WHAT IS EXPECTED: Reproduce, with no changes, the line where "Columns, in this" appears and every subsequent line of the listing, the last one included.
══ MATERIAL SHOWN
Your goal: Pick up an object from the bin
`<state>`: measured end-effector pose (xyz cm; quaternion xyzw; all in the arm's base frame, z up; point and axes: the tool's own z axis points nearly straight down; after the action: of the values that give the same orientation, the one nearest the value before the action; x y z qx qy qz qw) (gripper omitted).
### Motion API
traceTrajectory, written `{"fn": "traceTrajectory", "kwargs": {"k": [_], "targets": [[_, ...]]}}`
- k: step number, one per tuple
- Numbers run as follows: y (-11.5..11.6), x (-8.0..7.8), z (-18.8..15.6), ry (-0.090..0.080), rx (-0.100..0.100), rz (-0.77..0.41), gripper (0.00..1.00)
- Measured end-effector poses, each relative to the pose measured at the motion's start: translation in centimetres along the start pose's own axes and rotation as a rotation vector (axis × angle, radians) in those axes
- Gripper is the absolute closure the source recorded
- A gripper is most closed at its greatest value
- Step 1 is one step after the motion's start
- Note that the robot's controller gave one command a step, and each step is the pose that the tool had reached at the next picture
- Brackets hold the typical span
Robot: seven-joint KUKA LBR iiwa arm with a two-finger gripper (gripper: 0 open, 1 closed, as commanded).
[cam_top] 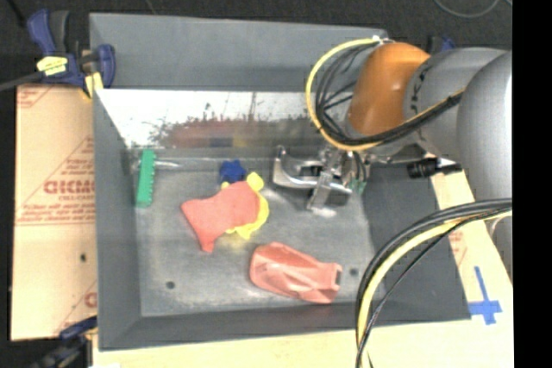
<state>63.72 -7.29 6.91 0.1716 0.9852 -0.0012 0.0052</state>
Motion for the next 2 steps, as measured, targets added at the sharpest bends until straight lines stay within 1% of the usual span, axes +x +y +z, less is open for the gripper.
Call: {"fn": "traceTrajectory", "kwargs": {"k": [1, 2], "targets": [[-0.1, 0.3, -1.8, 0.012, 0.002, 0.0, 1.0], [0.0, 0.1, -3.4, 0.004, 0.0, 0.0, 1.0]]}}
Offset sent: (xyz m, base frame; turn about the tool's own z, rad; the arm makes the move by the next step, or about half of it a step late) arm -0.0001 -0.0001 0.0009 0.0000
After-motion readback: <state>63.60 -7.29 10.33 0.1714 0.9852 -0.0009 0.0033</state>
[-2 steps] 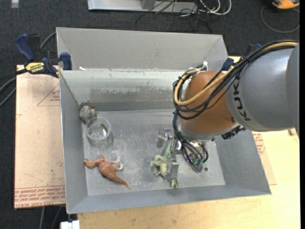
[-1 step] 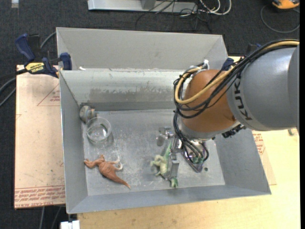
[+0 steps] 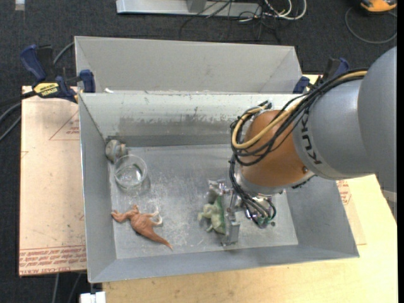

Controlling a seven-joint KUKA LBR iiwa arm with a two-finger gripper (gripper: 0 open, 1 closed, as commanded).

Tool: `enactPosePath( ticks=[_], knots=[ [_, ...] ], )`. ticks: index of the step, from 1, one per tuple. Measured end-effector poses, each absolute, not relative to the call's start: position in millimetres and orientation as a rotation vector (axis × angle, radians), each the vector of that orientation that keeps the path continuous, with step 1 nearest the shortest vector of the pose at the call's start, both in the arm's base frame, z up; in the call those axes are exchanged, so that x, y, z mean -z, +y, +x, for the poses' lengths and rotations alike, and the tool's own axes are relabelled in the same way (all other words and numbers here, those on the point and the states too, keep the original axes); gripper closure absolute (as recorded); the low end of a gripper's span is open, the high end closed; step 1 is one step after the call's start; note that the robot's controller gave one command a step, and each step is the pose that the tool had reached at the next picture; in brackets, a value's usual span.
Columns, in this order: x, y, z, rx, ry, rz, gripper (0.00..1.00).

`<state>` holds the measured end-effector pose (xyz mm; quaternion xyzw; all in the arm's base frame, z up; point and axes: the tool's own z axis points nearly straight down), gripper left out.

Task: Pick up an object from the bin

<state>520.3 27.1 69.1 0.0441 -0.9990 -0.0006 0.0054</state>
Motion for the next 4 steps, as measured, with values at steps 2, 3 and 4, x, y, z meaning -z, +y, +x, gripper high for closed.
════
SOLUTION:
Columns, in this order: x, y, z, rx, ry, rz, gripper (0.00..1.00).

`<state>` holds the measured end-effector pose (xyz mm; quaternion xyzw; all in the arm's base frame, z up; point and axes: the tool's own z axis points nearly straight down), gripper left out.

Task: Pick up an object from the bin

<state>520.3 27.1 69.1 0.0441 -0.9990 -0.0006 0.0054</state>
Motion for the next 4 steps, as measured, with values at steps 2, 3 and 4, x, y, z meaning -z, +y, +x, gripper high for closed.

With that, the exercise is done.